Two points tell against this outrageous comparison. First, in what
he would no doubt consider a regression to common-sense modes of
thought, Wolpert manages to cite much of the cognitive psychology
literature that speaks to the limitations and biases of ordinary
reasoners, while he conveniently fails to mention that the same
shortcomings have been identified in "experts" whose training was
supposed to have remedied them.  Second, what Wolpert takes to be
the mark of the typical scientific mind -- the ability to consider
that things could have been otherwise -- is the exact opposite of
what Weinberg finds attractive about the most elite forms of
scientific thinking, namely, the prospect of producing a maximally
rigid theory, one whose parts could not have been otherwise. Such
a theory Weinberg deems "beautiful":
    In listening to a piece of music or hearing a sonnet one
    sometimes feels an intense aesthetic pleasure at the
    sense that nothing in the work could be changed, that
    there is not one note or one word that you want to have
    different....The same is partly true (it is never more
    than partly true) of general relativity. Once you know
    the general physical principles adopted by Einstein, you
    understand that there is no other significantly different
    theory of gravitation to which Einstein could have been
    led. As Einstein said of general relativity, "The chief
    attraction of the theory lies in its logical
    completeness. If a single one of the conclusions drawn
    from it proves wrong, it must be given up; to modify it
    without destroying the whole structure seems to be
    impossible."
Weinberg goes on to observe that Newtonian mechanics lacks this
sense of "logical inevitability," which partly explains why it was
eventually superseded. Of course, more mundane, sociologically
inspired accounts could be given for why the physics of the very
big (general relativity) and the very small (quantum mechanics)

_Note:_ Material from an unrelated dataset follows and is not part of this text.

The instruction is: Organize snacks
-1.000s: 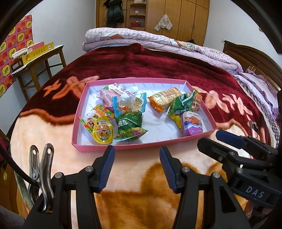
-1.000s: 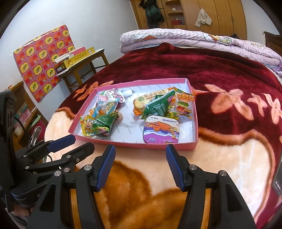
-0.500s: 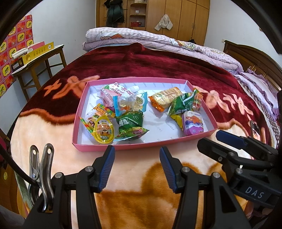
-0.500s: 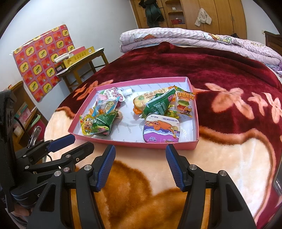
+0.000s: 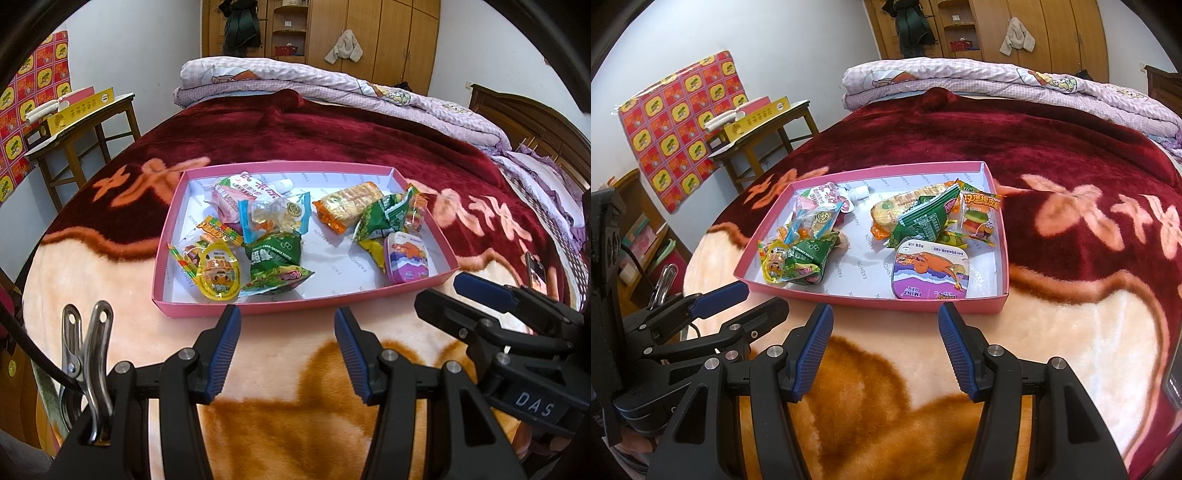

seem to be pointing in the same direction these days -- and I shall
consider one of these below.

The Harder the Science, the Easier the Argument
Lest I leave the impression that Wolpert and Weinberg hold views of
the scientific mind that are completely at odds with one another,
it is worth noting that Wolpert comes around to Weinberg's position
-- at least temporarily -- when he staves off relativist claims
that science could have developed in some other, perhaps preferable
fashion from the way it has. Although the individual scientific
mind may be a great juggler of alternative hypotheses, the
collective effort of science appears pointed in a single direction.
Consider Wolpert's argument:
    In my view science, despite blips and errors, more and
    more provides an understanding of the world. There is one
    argument that may be persuasive -- the role of
    mathematics. The quantitative aspect of science is
    fundamental. Probably even the most ardent relativists do
    not believe that mathematics is a social construct. Yet
    some parts of mathematics -- often from unexpected areas
    -- provide essential tools for describing particular
    phenomena. One cannot imagine a science of motion, a
    successful science, that does not rely on the calculus.
    If the relativists wish to persuade us of social
    constructs, they will have to provide, at the least,
    major counterexamples.
Putting aside Wolpert's apparent ignorance of what made the Strong
Programme in the Sociology of Scientific Knowledge seem so "strong"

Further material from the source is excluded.